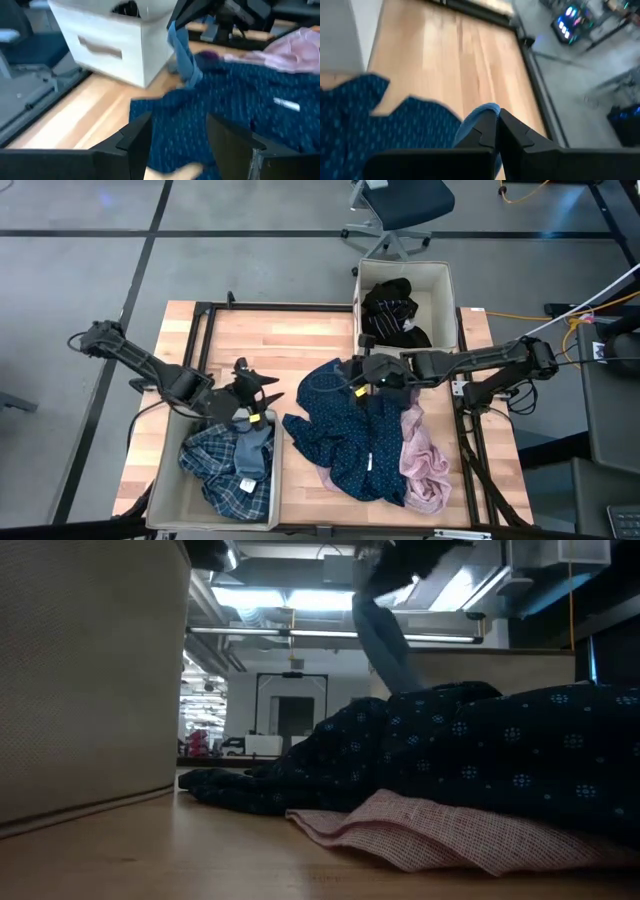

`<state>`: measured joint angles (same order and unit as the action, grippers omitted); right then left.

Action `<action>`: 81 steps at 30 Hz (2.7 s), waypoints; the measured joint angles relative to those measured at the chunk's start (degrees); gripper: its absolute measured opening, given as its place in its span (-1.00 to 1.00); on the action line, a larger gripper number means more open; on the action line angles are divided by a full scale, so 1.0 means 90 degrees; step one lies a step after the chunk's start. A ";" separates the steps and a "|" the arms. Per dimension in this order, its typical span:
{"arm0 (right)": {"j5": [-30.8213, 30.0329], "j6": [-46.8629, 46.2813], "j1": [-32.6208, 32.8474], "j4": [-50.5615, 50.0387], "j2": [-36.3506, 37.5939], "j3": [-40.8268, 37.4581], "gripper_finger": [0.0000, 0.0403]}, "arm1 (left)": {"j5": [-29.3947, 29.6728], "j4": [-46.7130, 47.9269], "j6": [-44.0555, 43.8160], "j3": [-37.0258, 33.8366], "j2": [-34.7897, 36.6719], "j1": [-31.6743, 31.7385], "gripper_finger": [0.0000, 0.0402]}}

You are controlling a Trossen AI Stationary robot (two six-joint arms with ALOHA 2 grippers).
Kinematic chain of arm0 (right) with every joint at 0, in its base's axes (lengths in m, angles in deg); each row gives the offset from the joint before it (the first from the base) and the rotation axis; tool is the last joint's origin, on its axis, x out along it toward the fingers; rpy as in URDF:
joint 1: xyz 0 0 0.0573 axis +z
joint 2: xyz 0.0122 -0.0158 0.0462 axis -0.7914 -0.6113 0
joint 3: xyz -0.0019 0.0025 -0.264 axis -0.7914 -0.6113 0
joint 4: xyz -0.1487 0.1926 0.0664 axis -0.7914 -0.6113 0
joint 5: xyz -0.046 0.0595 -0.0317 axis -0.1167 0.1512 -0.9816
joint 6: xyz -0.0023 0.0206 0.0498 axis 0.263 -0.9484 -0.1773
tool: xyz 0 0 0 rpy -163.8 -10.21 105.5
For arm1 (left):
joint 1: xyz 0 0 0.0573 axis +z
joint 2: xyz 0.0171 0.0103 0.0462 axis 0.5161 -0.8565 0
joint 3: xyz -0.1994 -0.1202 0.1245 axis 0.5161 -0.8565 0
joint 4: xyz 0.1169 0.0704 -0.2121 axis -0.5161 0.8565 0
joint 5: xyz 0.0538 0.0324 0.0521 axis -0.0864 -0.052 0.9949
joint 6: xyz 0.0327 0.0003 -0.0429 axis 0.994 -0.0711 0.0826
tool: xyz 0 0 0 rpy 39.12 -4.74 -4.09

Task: Sort clothes
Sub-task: Put the blue sock into the bottom laundry organizer

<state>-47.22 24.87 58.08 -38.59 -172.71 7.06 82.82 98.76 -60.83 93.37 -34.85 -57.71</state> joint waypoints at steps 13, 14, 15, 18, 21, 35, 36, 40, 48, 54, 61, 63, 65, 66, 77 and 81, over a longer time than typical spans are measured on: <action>0.0512 0.0815 -0.0005 0.1779 0.0000 0.0117 -0.96 | -0.0182 -0.2070 0.1463 0.0000 -0.0632 0.0857 -0.11; 0.0612 0.0836 -0.0005 0.1877 0.0000 0.0117 -0.96 | -0.0306 -0.2218 0.1535 0.0000 -0.0689 0.0927 -0.11; 0.0714 0.0865 -0.0005 0.1953 0.0000 0.0117 -0.96 | -0.0444 -0.2356 0.1643 0.0000 -0.0745 0.0998 -0.11; 0.0950 0.0918 -0.0005 0.2118 0.0000 0.0117 -0.96 | -0.0654 -0.2708 0.1853 0.0000 -0.0915 0.1171 -0.11; 0.1133 0.0916 -0.0005 0.2245 0.0000 0.0117 -0.96 | -0.0687 -0.2918 0.2002 0.0000 -0.1057 0.1320 -0.11; 0.1851 0.0767 -0.0005 0.2677 -0.0046 0.0114 -0.95 | -0.2053 -0.4023 0.2338 0.0000 -0.1755 0.1631 -0.11; 0.1969 0.0740 -0.0005 0.2741 -0.0054 0.0114 -0.95 | -0.2053 -0.4058 0.2339 0.0000 -0.1794 0.1644 -0.11; 0.2148 0.0700 0.0000 0.2794 -0.0056 0.0112 -0.95 | -0.2053 -0.4028 0.2351 0.0000 -0.1824 0.1718 -0.18; 0.2339 0.0238 -0.0017 0.2803 -0.0056 0.0111 -0.95 | -0.2053 -0.4001 0.2845 0.0000 -0.1824 0.1708 -0.86; 0.2351 -0.0081 -0.0017 0.2900 -0.0055 0.0109 -0.89 | -0.2052 -0.4039 0.2971 0.0000 -0.1785 0.1615 -0.95; 0.2321 -0.0110 0.0085 0.2513 0.0338 0.0103 -0.38 | -0.2042 -0.3986 0.3233 0.0002 -0.1541 0.1325 -0.97; 0.2200 -0.0112 0.0181 0.2183 0.0632 0.0102 -0.24 | -0.2047 -0.3974 0.3393 0.0000 -0.1311 0.1151 -0.99; 0.2090 -0.0115 0.0296 0.1674 0.1000 0.0102 -0.13 | -0.2047 -0.3978 0.3516 0.0002 -0.1010 0.0962 -0.99; 0.2003 -0.0126 0.0356 0.1469 0.1177 0.0102 -0.08 | -0.2048 -0.3984 0.3556 0.0002 -0.0831 0.0857 -0.98; 0.1424 -0.1471 0.0801 -0.1435 0.2224 0.0105 0.04 | -0.2328 -0.2806 0.2729 0.0010 0.1451 -0.0562 -0.96; 0.1427 -0.2047 0.0978 -0.2205 0.2181 0.0105 0.04 | -0.2342 -0.1680 0.1354 0.0010 0.2126 -0.1128 -0.98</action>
<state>-34.38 6.45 66.88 -58.43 -153.08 8.01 61.74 83.63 -48.64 93.46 -15.71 -67.86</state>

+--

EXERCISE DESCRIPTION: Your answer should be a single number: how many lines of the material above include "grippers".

SOLVED EXERCISE: 2